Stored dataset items
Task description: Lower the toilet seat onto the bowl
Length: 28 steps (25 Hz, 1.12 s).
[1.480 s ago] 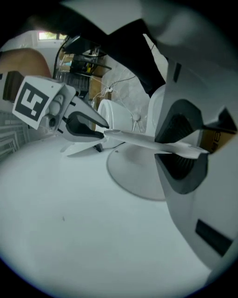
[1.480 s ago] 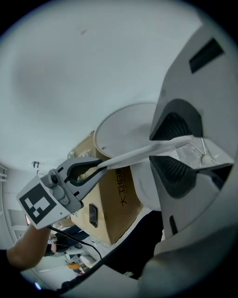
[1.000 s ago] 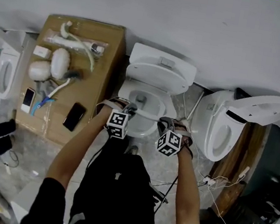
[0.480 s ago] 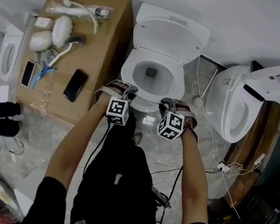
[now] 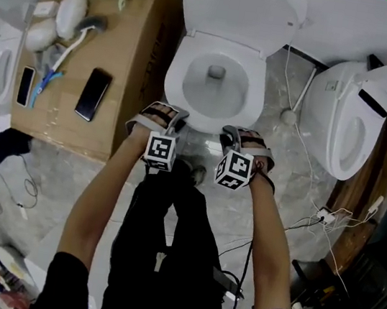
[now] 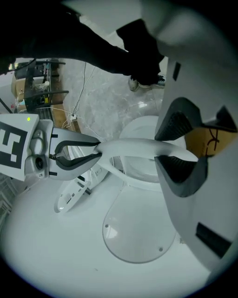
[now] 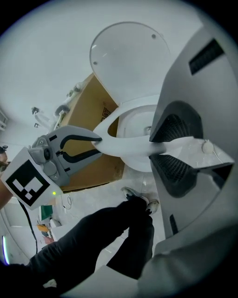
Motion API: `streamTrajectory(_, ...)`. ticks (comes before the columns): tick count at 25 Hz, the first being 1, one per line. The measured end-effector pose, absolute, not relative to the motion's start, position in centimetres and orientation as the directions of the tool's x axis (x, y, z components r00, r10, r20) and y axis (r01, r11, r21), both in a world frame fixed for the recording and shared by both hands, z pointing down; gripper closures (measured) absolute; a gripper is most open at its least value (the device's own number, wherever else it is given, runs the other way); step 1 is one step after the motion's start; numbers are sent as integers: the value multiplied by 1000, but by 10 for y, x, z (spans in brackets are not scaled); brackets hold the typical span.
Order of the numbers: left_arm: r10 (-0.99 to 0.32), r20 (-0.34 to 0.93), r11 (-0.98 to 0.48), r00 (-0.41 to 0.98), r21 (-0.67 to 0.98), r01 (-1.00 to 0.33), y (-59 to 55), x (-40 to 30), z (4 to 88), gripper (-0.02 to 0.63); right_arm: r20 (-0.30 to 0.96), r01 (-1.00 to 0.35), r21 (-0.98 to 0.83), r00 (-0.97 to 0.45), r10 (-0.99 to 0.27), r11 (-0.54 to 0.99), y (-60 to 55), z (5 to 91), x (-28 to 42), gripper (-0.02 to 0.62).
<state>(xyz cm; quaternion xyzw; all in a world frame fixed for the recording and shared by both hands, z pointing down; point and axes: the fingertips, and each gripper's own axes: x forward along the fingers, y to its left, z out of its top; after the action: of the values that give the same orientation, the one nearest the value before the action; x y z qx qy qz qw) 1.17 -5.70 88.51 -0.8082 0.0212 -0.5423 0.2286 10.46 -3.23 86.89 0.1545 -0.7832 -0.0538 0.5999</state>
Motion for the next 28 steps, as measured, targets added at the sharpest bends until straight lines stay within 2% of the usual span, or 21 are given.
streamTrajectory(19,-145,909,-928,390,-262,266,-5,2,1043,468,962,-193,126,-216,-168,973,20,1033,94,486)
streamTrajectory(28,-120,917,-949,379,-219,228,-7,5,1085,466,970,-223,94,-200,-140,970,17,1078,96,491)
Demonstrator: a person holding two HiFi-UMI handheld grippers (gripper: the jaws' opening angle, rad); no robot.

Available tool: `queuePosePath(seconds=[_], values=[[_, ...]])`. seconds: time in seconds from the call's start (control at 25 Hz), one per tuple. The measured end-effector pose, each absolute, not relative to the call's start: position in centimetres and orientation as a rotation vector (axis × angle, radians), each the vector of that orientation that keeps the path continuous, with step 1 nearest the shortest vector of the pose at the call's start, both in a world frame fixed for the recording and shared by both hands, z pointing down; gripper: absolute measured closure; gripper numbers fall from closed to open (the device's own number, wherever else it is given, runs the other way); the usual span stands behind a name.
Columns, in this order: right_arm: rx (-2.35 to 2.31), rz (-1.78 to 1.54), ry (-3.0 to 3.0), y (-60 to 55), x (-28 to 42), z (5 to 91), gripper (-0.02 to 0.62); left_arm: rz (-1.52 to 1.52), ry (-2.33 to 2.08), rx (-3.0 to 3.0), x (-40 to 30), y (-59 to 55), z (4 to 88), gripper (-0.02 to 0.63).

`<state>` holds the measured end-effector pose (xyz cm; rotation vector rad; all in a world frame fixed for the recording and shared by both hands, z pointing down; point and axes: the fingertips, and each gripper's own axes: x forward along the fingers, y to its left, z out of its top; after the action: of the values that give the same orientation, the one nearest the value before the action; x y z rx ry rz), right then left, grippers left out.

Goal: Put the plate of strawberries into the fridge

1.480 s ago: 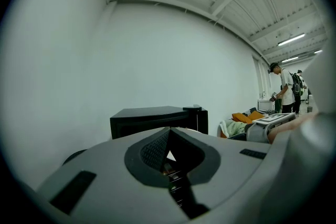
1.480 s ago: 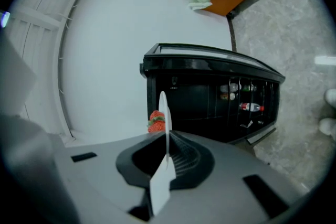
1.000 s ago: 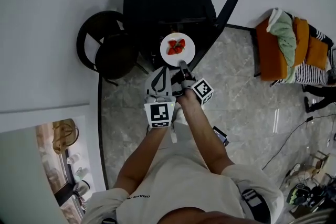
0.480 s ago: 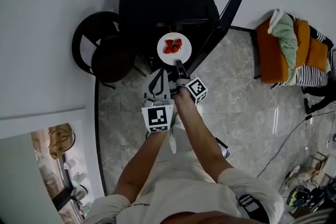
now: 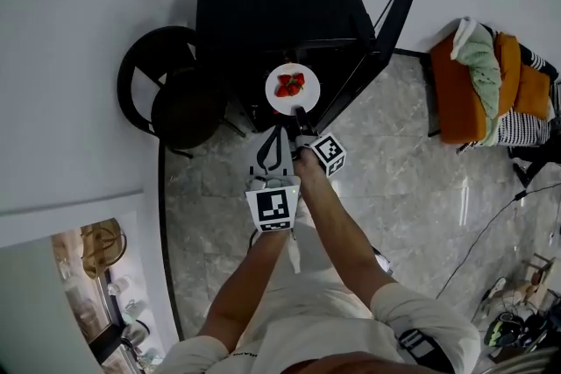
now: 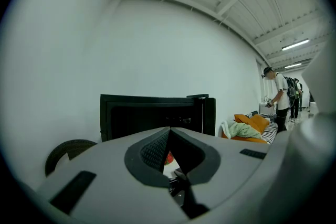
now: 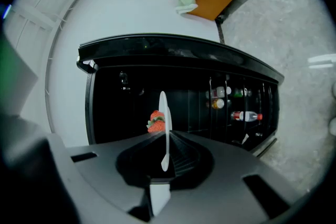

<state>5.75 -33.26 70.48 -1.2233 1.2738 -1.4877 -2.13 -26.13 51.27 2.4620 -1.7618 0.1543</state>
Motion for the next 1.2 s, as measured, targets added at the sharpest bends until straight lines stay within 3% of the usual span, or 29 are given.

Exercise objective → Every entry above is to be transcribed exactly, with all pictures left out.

Task result →
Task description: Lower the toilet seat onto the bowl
Length: 28 steps (25 Hz, 1.12 s).
[1.480 s ago] 
[1.480 s ago] 
[1.000 s ago] 
[0.480 s ago] 
[now] 
[now] 
[now] 
Motion API: `streamTrajectory(_, ...)`. ticks (comes before the columns): tick count at 25 Hz, the first being 1, one per line. The measured end-effector pose, absolute, not relative to the motion's start, position in centimetres and orientation as the directions of the tool's x axis (x, y, z components r00, r10, r20) and y axis (r01, r11, r21), both in a world frame fixed for the recording and shared by both hands, z pointing down; gripper closures (measured) absolute; a gripper is most open at its least value (the device's own number, wherever else it is given, runs the other way); step 1 is one step after the motion's start; numbers are sent as integers: the value multiplied by 1000, but by 10 for y, x, z (spans in brackets are not scaled); brackets hold the typical span.
Order of the numbers: left_arm: r10 (-0.99 to 0.32), r20 (-0.34 to 0.93), r11 (-0.98 to 0.48), r00 (-0.41 to 0.98), r21 (-0.67 to 0.98), r01 (-1.00 to 0.33), y (-59 to 55), x (-40 to 30), z (4 to 88), gripper (-0.02 to 0.63); right_arm: r20 (-0.30 to 0.96), r01 (-1.00 to 0.35), r21 (-0.98 to 0.83), r00 (-0.97 to 0.45), r10 (-0.99 to 0.27), r11 (-0.54 to 0.99), y (-60 to 55), z (5 to 91), x (-28 to 42), gripper (-0.02 to 0.62).
<state>(xyz cm; quaternion xyzw; all in a world frame fixed for the recording and shared by both hands, z pointing down; point and axes: the fingertips, and each gripper's own axes: x forward along the fingers, y to its left, z out of its top; after the action: of the values that give the same orientation, the one nearest the value before the action; x y z qx qy qz qw) 1.17 -5.70 88.51 -0.8082 0.0212 -0.5423 0.2286 10.46 -3.23 86.89 0.1545 -0.7832 -0.0538 0.5999</state>
Motion for the next 28 steps, as measured, targets added at the sharpest bends until straight lines stay within 2% of the usual span, or 21 are given.
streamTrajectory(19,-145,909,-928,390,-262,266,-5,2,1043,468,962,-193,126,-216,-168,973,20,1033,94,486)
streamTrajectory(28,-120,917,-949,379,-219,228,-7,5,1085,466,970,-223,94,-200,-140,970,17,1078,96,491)
Demonstrator: a person holding two HiFi-UMI handheld grippers (gripper: the jaws' opening angle, rad); no robot.

Available tool: `queuePosePath(seconds=[_], values=[[_, ...]])`. seconds: time in seconds from the call's start (control at 25 Hz), one per tuple. The measured end-effector pose, each absolute, not relative to the call's start: position in centimetres and orientation as a rotation vector (axis × angle, radians), each the vector of that orientation that keeps the path continuous, with step 1 nearest the shortest vector of the pose at the call's start, both in a world frame fixed for the recording and shared by both hands, z pointing down; gripper: absolute measured closure; gripper numbers fall from closed to open (the device's own number, wherever else it is given, runs the other way); the usual span stands behind a name.
Columns, in this order: right_arm: rx (-2.35 to 2.31), rz (-1.78 to 1.54), ry (-3.0 to 3.0), y (-60 to 55), x (-28 to 42), z (5 to 91), gripper (-0.02 to 0.62); left_arm: rz (-1.52 to 1.52), ry (-2.33 to 2.08), rx (-3.0 to 3.0), x (-40 to 30), y (-59 to 55), z (4 to 88), gripper (-0.02 to 0.63).

`<state>` holds the measured end-effector pose (xyz cm; rotation vector rad; all in a world frame fixed for the recording and shared by both hands, z pointing down; point and axes: the fingertips, and each gripper's own axes: x forward along the fingers, y to its left, z out of its top; after the action: of the values that give the same orientation, the one nearest the value before the action; x y z rx ry rz), right then left, grippers left out.

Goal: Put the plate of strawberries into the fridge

1.480 s ago: 
1.480 s ago: 
1.000 s ago: 
0.480 s ago: 
now: 
now: 
now: 

<state>5.75 -33.26 70.48 -1.2233 1.2738 -1.4877 -2.13 -26.13 51.27 2.4620 -1.7618 0.1543</state>
Motion for the next 1.2 s, as measured, targets added at the sharpest bends until straight lines stay within 3% of the usual span, or 29 are given.

No further work remains in this exercise.